I detenuti hanno inoltre evidenziato la totale assenza di opportunità lavorative o anche di semplici corsi all’interno del carcere. Passare le giornate, pur se in regime di celle aperte (pressoché tutto il giorno con piccole pause a celle chiuse) risulta spesso difficile perché oltre a una piccola stanza per la socialità non esiste nulla. Un detenuto ha definito “cupa e chiusa” la giornata tipo nel carcere di Ariano. Gli unici lavori (svolti anche dai detenuti in articolo 21, che dunque potrebbero lavorare fuori) disponibili sono le mansioni interne alla struttura che però impiegano non più di 70 persone. Le lamentele dei detenuti hanno “risparmiato” sia il rapporto con gli agenti che la stessa struttura che appare in buone condizioni. Le celle sono da tre, quattro o talvolta cinque detenuti e tutte hanno bagno e doccia in camera. Funzionano bene anche i riscaldamenti e perfino il pavimento delle sezioni è riscaldato. Se il lavoro è assente, la scuola offre i primi due cicli e il liceo artistico con in più un laboratorio di ceramica, mentre non esistono corsi di formazione o di avviamento al lavoro.

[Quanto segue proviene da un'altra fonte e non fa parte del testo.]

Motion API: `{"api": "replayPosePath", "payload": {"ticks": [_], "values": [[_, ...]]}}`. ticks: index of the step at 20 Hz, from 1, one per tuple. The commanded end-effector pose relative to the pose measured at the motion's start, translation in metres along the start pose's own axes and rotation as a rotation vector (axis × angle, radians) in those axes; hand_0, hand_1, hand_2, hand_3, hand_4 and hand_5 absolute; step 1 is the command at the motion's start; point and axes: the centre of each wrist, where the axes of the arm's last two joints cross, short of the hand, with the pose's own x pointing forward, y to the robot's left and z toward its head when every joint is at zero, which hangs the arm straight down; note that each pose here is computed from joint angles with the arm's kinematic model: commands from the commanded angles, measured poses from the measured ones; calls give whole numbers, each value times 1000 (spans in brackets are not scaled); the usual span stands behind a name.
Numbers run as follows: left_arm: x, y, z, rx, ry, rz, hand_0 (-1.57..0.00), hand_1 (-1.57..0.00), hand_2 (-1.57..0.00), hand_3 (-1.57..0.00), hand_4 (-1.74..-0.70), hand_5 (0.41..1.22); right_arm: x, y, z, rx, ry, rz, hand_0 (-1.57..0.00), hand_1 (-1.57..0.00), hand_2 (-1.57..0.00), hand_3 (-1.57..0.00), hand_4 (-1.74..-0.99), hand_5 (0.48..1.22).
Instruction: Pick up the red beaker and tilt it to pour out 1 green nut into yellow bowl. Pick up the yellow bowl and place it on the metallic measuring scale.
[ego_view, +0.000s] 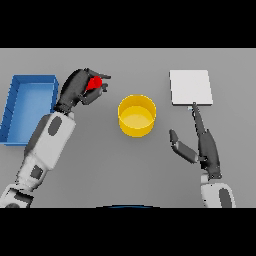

Anche la magistratura di sorveglianza, definita “abbastanza aperta” dalla direttrice, dimostra tuttavia le sue criticità per ragioni prevalentemente organizzative. Resta il fatto che il carcere di Ariano è particolarmente difficile, basti pensare alla rivolta avvenuta a giugno di un anno fa. O ai numerosi sequestri di cellulari e droga nei reparti e agli atti di violenza fra detenuti. Possibili novità in vista per i colloqui coi parenti che potrebbero avvenire col meccanismo della prenotazione al fine di evitare attese e code estenuanti, mentre anche ad Ariano si registra l’annoso problema del sopravvitto e dei prezzi raddoppiati rispetto a quelli praticati all’esterno. I beni venduti sono tuttavia pochi, in ragione del fatto che il deposito ha bisogno di ristrutturazione. Sono presenti le cappelle per i detenuti di fede cristiana mentre un detenuto musulmano ha spiegato che a lui (e agli altri) per pregare è sufficiente voltarsi verso la Mecca.

La visita dei Radicali ad Ariano, svela un carcere con gravi problemi ma, allo stesso tempo, guidato da una direttrice non solo conscia delle difficoltà ma anche risoluta nel porvi rimedio. Quello di Ariano è il classico carcere chiuso rispetto al quale la comunità circostante (istituzioni comprese) ha deciso di girarsi dall’altra parte, in una provincia come Avellino che solo a pochi chilometri di distanza ospita un gioiello come Sant’Angelo dei Lombardi che occupa la gran parte dei propri detenuti anche e soprattutto grazie a numerosi e fecondi input provenienti dall’esterno.